■ Exercise goal:
Print the line that has "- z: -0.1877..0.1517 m" in it, then every remaining line of the data, exactly and without anything extra.
====== Input data
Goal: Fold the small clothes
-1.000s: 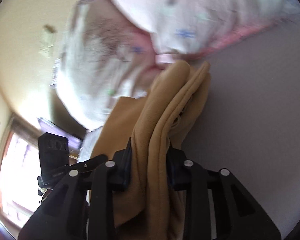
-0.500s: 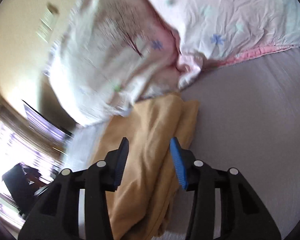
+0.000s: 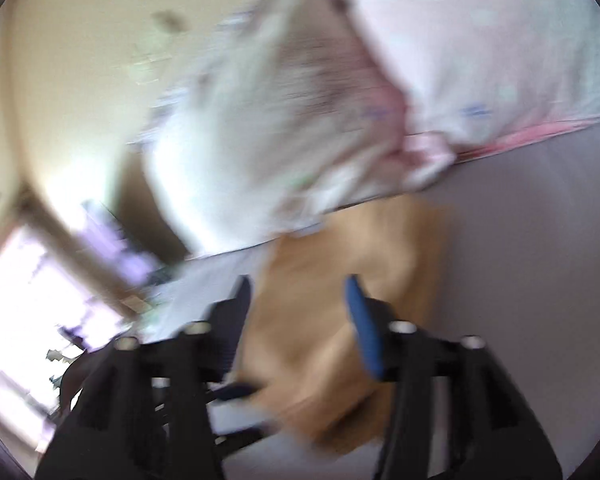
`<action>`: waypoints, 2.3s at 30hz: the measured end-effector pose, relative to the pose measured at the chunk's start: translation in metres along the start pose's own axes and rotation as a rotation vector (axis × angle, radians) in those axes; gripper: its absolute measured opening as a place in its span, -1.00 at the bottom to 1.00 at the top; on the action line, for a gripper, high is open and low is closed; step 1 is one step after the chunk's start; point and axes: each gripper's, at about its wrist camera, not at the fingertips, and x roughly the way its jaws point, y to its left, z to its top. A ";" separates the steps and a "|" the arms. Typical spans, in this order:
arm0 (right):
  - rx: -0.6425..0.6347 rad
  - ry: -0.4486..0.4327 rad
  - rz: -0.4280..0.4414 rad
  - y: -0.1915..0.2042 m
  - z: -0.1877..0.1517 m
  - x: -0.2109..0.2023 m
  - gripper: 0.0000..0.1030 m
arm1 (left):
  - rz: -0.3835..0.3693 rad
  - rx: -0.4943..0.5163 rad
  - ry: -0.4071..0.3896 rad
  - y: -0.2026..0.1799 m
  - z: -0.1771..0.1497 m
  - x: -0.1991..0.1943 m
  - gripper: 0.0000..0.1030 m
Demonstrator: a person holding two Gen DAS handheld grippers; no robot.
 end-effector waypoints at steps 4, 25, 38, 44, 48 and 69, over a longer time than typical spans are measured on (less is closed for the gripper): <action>0.026 0.148 -0.171 -0.013 -0.033 0.031 0.17 | -0.018 -0.012 -0.016 -0.002 -0.003 -0.007 0.30; -0.172 0.177 -0.665 0.007 -0.113 0.017 0.96 | 0.377 -0.149 0.054 0.013 -0.045 -0.024 0.97; -0.186 0.214 -0.741 0.004 -0.122 0.029 0.97 | 0.443 -0.101 0.069 0.003 -0.050 -0.013 0.97; -0.187 0.215 -0.741 0.004 -0.122 0.029 0.97 | 0.455 -0.117 0.069 0.002 -0.049 -0.013 0.97; -0.188 0.215 -0.740 0.004 -0.122 0.028 0.97 | 0.456 -0.117 0.074 0.002 -0.048 -0.013 0.97; -0.189 0.215 -0.738 0.004 -0.122 0.028 0.97 | 0.456 -0.116 0.074 0.002 -0.048 -0.014 0.97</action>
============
■ Result of this task:
  - z: -0.1877..0.1517 m
  - x: -0.2109..0.2023 m
  - gripper: 0.0000..0.1030 m
arm1 (left):
  - rz: -0.3835..0.3693 rad
  - rx: -0.4943..0.5163 rad
  - ry: -0.4071..0.3896 rad
  - y: -0.2026..0.1799 m
  - z: -0.1771..0.1497 m
  - x: -0.1991..0.1943 m
  - gripper: 0.0000..0.1030 m
Demonstrator: a person holding two Gen DAS handheld grippers; no robot.
 end-effector waypoints at steps 4, 25, 38, 44, 48 and 69, over a longer time than typical spans are measured on (less is closed for the gripper): <action>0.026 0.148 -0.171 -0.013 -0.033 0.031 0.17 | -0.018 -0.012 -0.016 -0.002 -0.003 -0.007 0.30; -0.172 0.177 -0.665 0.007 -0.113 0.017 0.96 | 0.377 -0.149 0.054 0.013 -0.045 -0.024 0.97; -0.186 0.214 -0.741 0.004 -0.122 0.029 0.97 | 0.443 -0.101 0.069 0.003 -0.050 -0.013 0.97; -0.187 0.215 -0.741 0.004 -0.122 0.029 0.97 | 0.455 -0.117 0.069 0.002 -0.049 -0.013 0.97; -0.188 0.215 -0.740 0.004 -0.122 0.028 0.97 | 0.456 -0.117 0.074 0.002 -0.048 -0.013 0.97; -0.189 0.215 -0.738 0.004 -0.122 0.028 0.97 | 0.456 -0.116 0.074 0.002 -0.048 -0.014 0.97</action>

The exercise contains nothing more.